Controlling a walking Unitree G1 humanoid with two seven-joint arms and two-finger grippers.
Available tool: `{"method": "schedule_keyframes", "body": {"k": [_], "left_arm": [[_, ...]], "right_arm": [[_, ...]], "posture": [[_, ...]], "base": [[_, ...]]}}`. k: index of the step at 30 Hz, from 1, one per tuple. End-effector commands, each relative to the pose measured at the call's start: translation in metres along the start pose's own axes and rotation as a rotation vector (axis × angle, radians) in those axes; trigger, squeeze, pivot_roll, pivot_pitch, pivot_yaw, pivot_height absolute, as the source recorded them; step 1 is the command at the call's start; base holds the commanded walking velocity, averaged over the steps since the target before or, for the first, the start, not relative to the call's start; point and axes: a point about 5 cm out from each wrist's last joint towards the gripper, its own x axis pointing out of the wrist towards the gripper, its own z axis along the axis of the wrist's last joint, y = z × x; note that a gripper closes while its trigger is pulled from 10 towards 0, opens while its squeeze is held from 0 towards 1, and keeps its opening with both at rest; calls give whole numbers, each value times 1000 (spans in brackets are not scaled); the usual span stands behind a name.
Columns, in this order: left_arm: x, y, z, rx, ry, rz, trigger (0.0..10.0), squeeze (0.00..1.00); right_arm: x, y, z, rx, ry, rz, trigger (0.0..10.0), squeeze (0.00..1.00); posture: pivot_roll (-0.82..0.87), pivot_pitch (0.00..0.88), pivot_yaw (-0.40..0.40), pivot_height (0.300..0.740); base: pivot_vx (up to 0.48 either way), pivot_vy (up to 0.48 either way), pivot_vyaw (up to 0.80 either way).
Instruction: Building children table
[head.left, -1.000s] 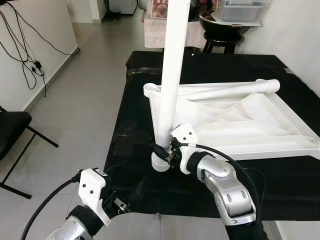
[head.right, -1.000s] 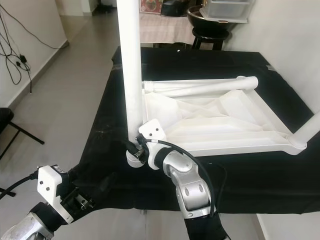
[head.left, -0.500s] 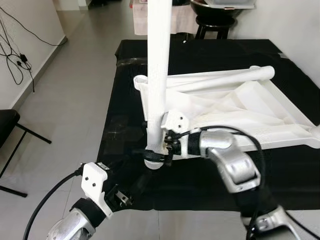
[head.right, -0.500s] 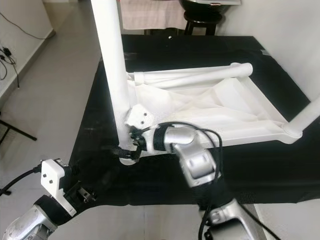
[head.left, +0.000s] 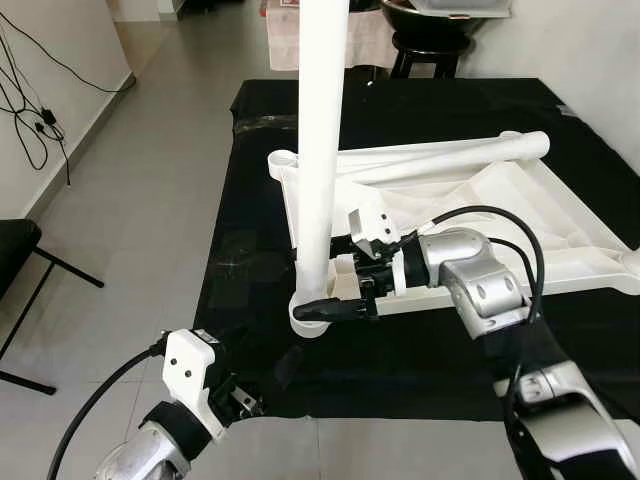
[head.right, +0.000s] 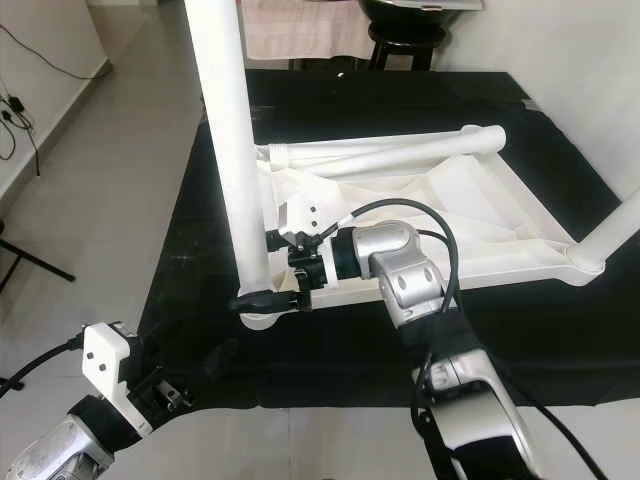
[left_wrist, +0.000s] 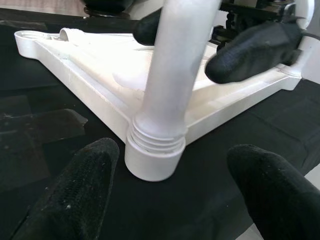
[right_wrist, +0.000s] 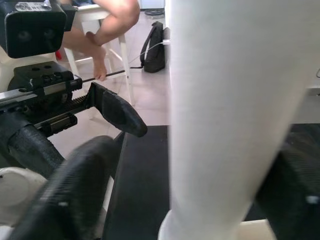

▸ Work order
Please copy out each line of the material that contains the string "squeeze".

▸ Exercise output
Available tool: `{"method": "schedule_keyframes", "body": {"k": [_], "left_arm": [[_, ...]], "right_arm": [[_, ...]], "posture": [[_, ...]], "base": [[_, ...]]}}`. k: index of the step at 30 Hz, from 1, one per tuple. End-effector commands, each relative to the pose measured at the call's start: translation in metres along the start pose's own axes and rotation as a rotation vector (axis × angle, radians) in those axes; trigger, squeeze, pivot_roll, pivot_pitch, pivot_yaw, pivot_height absolute, as the source recorded them; step 1 is the command at the call's start; base holds the commanded walking velocity, averaged over the steps since the target before or, for the first, the start, not relative to the call's start; point and axes: a point about 5 cm out from each wrist's last joint towards the gripper, its own x axis pointing out of the wrist towards the gripper, its own z axis along the axis of the wrist's last joint, y = z × x; note that a gripper closes while its trigger is pulled from 10 towards 0, opens while its squeeze is held from 0 towards 1, and keeps its opening with both at rest; calls give whole numbers, each value times 1000 (spans in brackets are not scaled); the usual span stands behind a name.
Columns, in this order: left_arm: x, y, z, rx, ry, rz, trigger (0.0..10.0), squeeze (0.00..1.00); right_arm: x, y, z, rx, ry, rz, trigger (0.0..10.0), squeeze (0.00..1.00); posture: pivot_roll (-0.82..0.87), pivot_pitch (0.00..0.88), pivot_yaw (-0.40..0.40), pivot_height (0.300..0.740); base: pivot_vx (up to 0.48 either way), pivot_vy (up to 0.48 either way), pivot_vyaw (up to 0.80 either way).

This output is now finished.